At the Second Battle of Má Tuireadh the Tuatha Dé lost Nuadha who was slain by Balar and Oghma who was slain by Inneach. However Lúgh slew his maternal grandfather with a stone from his sling – a common early Irish weapon – and his people gained victory. He then reigned as the king of the Tuatha Dé until followed in succession by the Daghdha (Eochaidh Ollathair son of Ealadha), Dealbhaodh, Fiacha and finally the joint-kingship of the Daghada’s three grandsons: Mac Cuill, Mac Gréine and Mac Ceacht the sons of Cearmaidh.
The Clann Mhíle
After all of the above the last invaders were the Clann Mhíle or “Family of Míl” commonly known in English by their anglicised name: the Mílesians. They were in effect the Irish people (hence the Irish are known variously as the Clann Mhíle, the Féine, the Gaeil and the Éireannaigh). They were the followers of Míl na Spáinne (“Míl of Spain”) who never made it to Ireland himself, instead dying in Iberia. His brothers and sons led the Clann Mhíle into Ireland arriving from their ancestral home in An Spáinn or Spain (encountering along the way a seemingly lifeless tower set in the middle of the sea) and defeated the Tuatha Dé Danann at the Battle of Tailte. After a short resistance from the latter both sides agreed a truce that led to the island of Ireland being divided between the two: the Clann Mhíle took the part above the ground while the Tuatha Dé Danann were given the part under the ground. The Tuatha Dé Danann were then led into the Sí by the Daghdha (that is the Otherworld and its many hidden residences). They consequently became frequent background figures in Irish, Scottish and Manx mythological or folkloric tales, the Aos Sí of “People of the Otherworld” who interacted with the peoples in the “world above”.
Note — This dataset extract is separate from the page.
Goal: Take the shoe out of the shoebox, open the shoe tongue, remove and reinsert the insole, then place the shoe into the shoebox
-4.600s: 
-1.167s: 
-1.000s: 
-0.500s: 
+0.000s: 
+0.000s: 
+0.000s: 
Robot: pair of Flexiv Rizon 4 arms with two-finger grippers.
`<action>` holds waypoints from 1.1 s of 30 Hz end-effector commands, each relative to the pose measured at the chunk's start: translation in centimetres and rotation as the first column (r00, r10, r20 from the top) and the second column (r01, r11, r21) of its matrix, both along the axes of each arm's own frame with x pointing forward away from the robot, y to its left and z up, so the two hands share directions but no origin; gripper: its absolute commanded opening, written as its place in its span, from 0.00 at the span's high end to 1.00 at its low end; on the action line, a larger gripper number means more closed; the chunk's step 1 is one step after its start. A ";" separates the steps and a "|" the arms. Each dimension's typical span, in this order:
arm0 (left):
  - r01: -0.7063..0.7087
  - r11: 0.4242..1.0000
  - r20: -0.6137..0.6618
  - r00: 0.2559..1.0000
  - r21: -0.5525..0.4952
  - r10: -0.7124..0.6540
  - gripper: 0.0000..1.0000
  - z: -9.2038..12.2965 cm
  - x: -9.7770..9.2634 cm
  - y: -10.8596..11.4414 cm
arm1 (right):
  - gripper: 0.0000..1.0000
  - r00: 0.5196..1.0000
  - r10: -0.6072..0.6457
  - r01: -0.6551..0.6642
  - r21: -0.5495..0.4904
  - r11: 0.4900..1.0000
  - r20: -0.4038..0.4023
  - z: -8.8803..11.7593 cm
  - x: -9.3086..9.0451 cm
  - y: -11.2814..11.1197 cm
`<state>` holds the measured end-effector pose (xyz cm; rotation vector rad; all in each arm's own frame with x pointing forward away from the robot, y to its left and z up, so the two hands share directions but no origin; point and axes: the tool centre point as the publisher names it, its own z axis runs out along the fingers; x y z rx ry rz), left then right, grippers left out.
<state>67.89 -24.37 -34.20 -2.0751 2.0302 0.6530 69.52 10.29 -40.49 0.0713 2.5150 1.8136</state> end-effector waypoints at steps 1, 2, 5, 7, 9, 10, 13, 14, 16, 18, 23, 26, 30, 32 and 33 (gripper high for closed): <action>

Éiremhan, a son of Míl na Spáinne, received the rule of the northern half of Ireland, and Ebher Fionn, one of the lords of the Clanna Mhíle, was granted the rule of the southern half the dividing line being the Eiscir Riada, the great line of low hills which ran from Áth Cliath (Dublin) to Gaillimh (Galway). Some time later both parts went to war, with Ebher Fionn being defeated and slain in battle. Éiremhan took the rule of all the territory becoming the first “Irish” king of Ireland. Many, many centuries later Ireland was again divided along the same territorial line into Leath Choinn, ruled by Conn Céadchathach in the north, and Leath Mhogha, ruled by Mogh Nuadhad in the south but that lies within the semi-historical period of the Kings’ Cycle.
As is apparent from reading the above the legends around the Leabhar Gabhála Éireann represent an extraordinarily complex mix of Celtic, Christian and Classical mythology and history as well as new literary speculations on behalf of its authors. That this did not happen in one place or period but was rather the product of many centuries of development make it all the more labyrinthine in interpretation. Certainly some reoccurring themes are obvious: territorial invasions, the shaping of landscapes though the formation of plains and lakes, plagues, island- or sea-towers, battles, floods by sea or tide, and many more. Equally many names are repetitious, applied to multiple characters some of whom are clearly clones of each other. It is little wonder that modern scholars have spent the last two hundred years trying to tease out all this in an attempt to arrive at some original form. Or that such a width of time, geography and story continues to attract writers, poets and artists.